YOUR OBJECTIVE>
Every line containing "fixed" should be identified and copied from the data below.
>>
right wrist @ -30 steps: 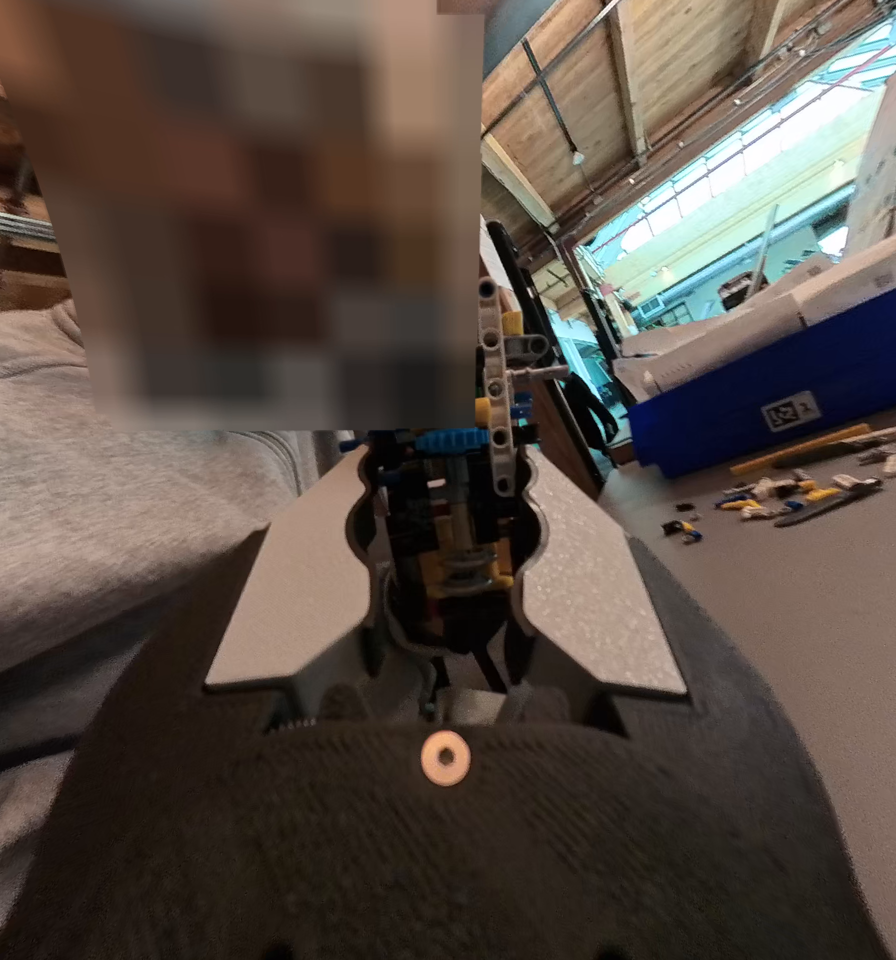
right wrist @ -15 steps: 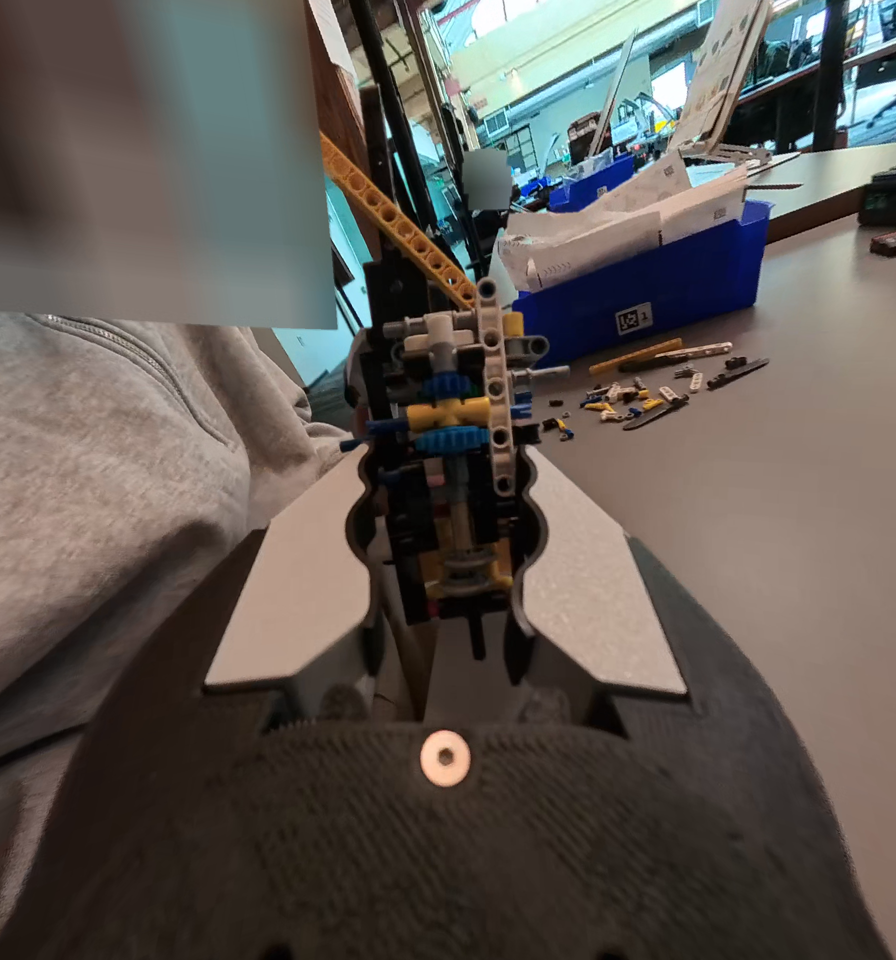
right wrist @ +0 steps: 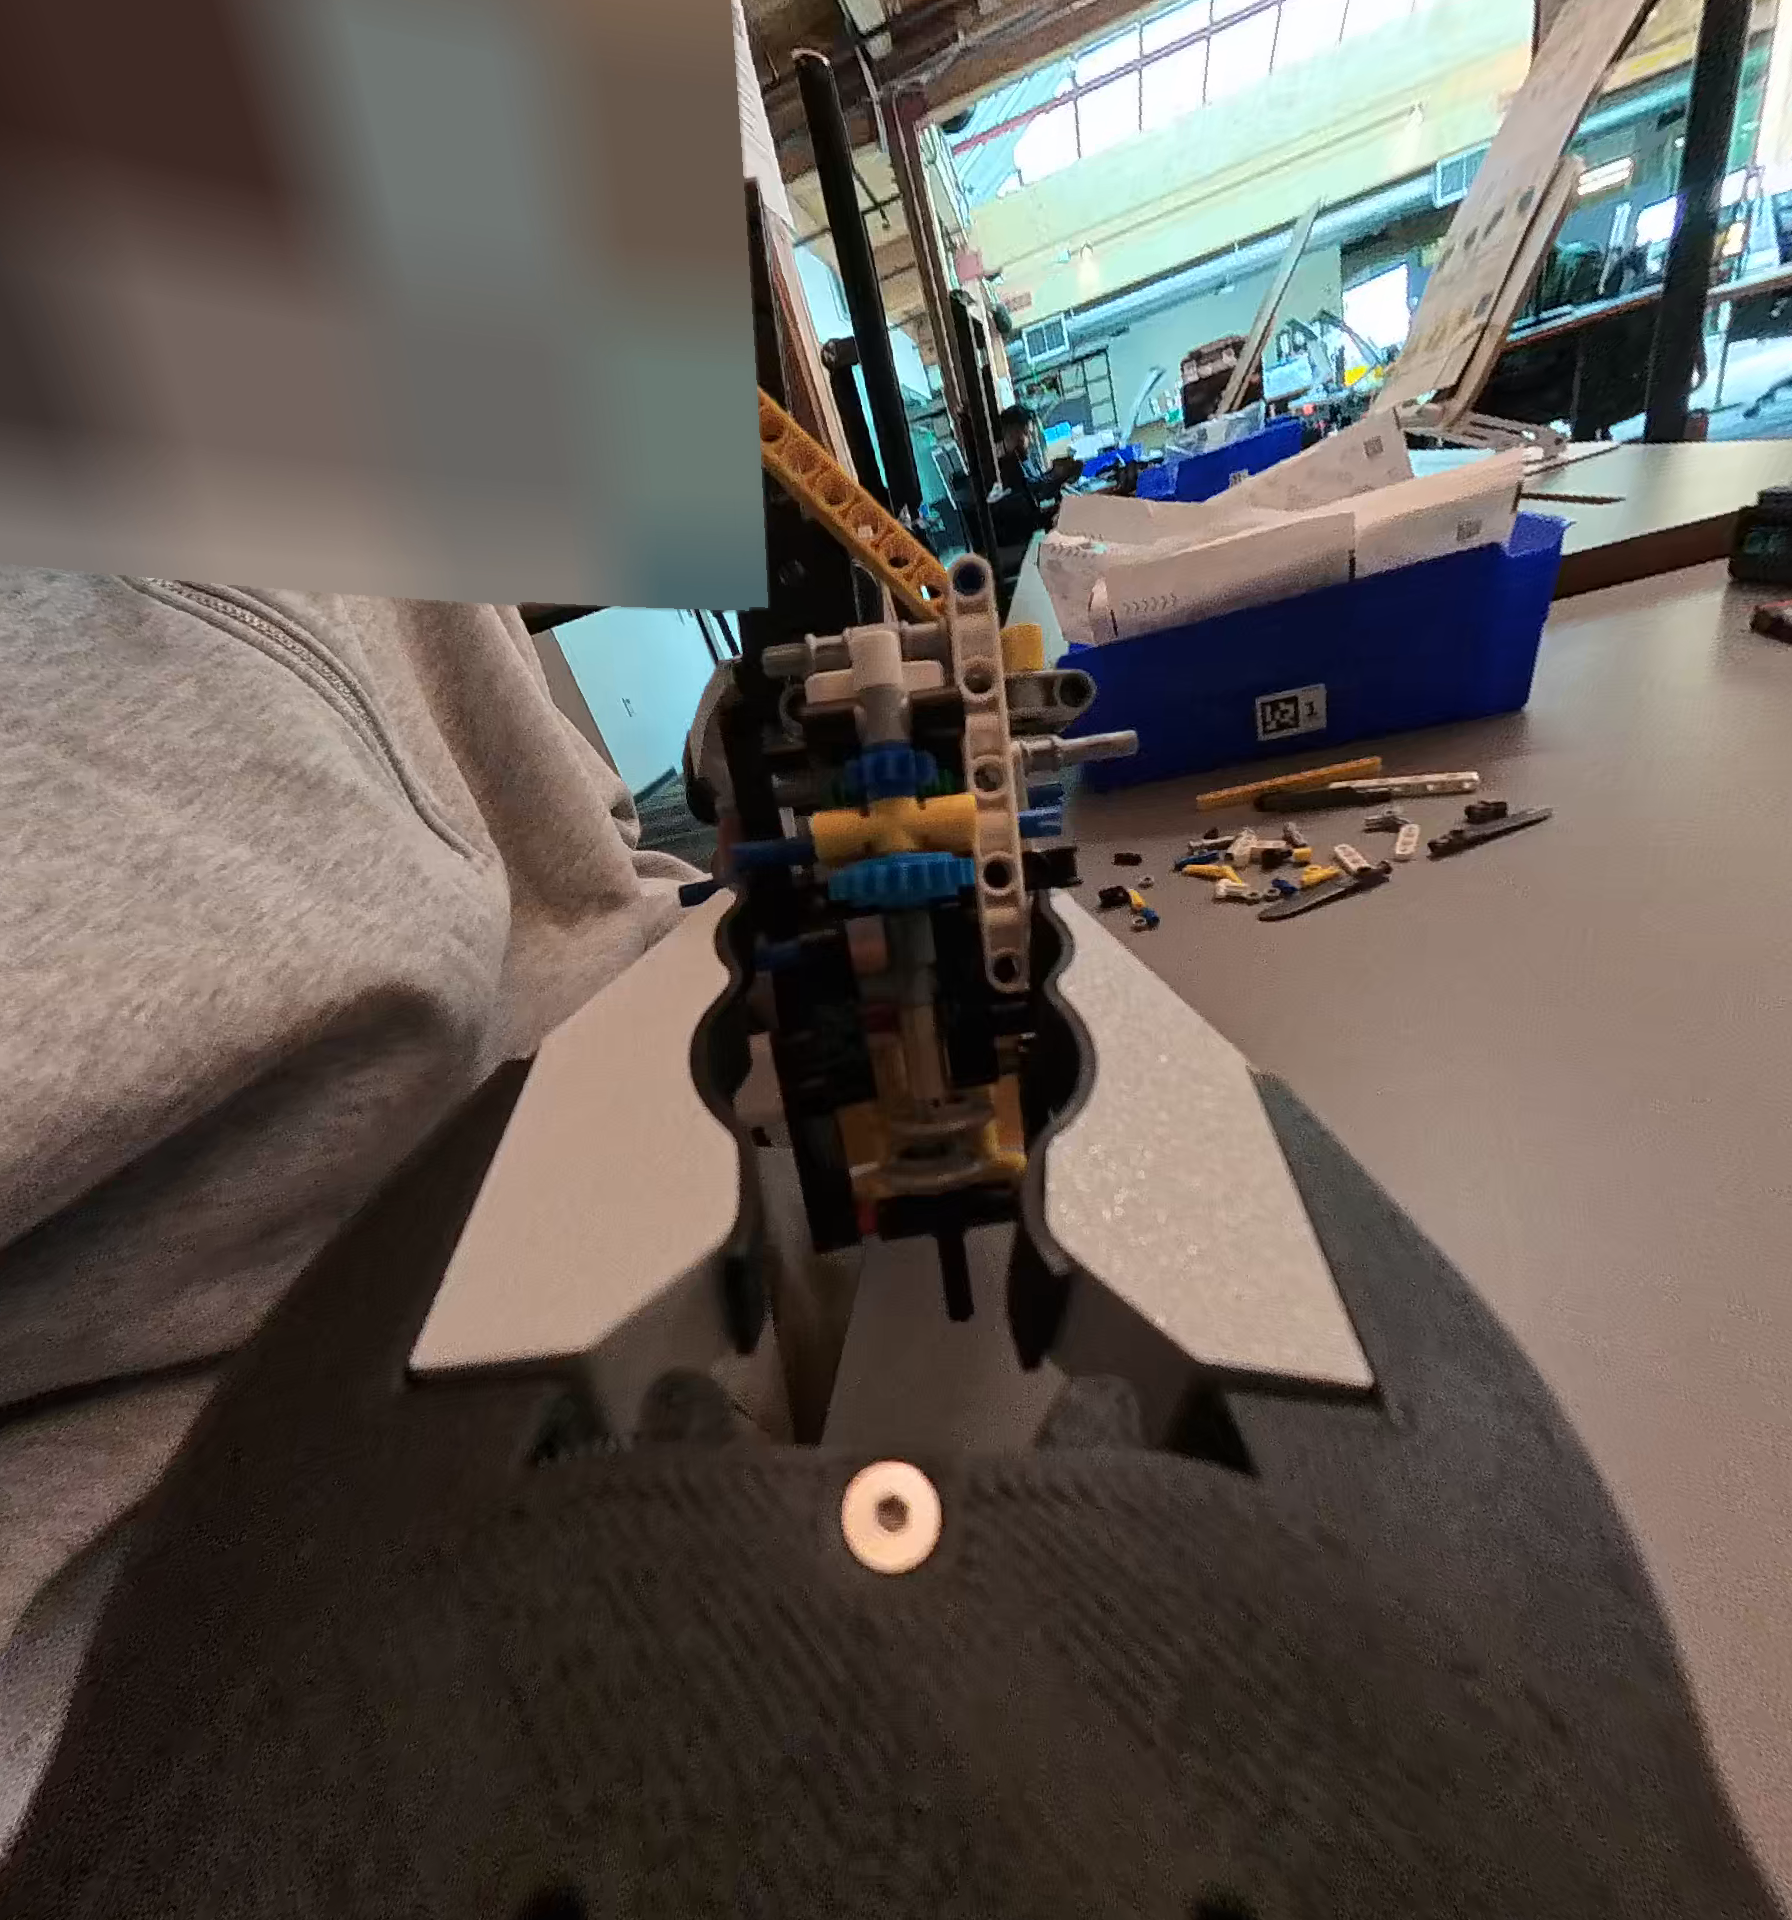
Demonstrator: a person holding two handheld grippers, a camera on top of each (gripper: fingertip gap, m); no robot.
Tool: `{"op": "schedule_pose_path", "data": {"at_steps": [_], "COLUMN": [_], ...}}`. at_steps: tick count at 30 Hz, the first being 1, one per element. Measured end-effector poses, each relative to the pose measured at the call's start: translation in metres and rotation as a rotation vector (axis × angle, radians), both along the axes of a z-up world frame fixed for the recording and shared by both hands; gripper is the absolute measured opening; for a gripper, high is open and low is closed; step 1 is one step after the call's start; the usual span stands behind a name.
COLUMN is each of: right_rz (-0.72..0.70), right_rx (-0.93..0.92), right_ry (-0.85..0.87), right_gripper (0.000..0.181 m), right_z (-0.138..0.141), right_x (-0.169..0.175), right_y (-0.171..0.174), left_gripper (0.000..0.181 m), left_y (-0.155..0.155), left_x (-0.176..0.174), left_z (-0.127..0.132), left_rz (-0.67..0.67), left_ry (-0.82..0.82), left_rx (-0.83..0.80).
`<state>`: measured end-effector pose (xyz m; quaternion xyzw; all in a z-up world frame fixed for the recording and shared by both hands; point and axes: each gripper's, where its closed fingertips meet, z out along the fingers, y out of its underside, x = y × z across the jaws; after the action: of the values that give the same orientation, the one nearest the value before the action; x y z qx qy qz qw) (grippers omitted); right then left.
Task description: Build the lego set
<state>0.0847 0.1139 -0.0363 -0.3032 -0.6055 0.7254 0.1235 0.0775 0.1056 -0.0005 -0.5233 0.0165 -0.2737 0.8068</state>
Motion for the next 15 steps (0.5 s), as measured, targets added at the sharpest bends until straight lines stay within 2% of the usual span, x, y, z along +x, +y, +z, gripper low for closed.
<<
TASK ANSWER>
Tool: `{"op": "schedule_pose_path", "data": {"at_steps": [_], "COLUMN": [_], ...}}`. at_steps: tick count at 30 Hz, the first being 1, one per element. Measured end-effector poses, each relative to the pose measured at the call's start: translation in metres and rotation as a rotation vector (axis × angle, radians), both along the axes of a z-up world frame fixed for the recording and shared by both hands; gripper is the absolute measured opening; for a gripper, high is open and low is closed; step 1 is one step after the call's start; the usual span stands behind a name.
`<state>`: measured end-effector pose (xyz m; quaternion xyzw; all in a z-up world frame fixed for the recording and shared by both hands; point and axes: each gripper's, where its closed fingertips meet, z out along the fingers, y out of its underside, x = y × z across the jaws; after the action: of the values that give the same orientation, the one nearest the value before the action; x y z qx qy qz qw) (grippers omitted); right then left.

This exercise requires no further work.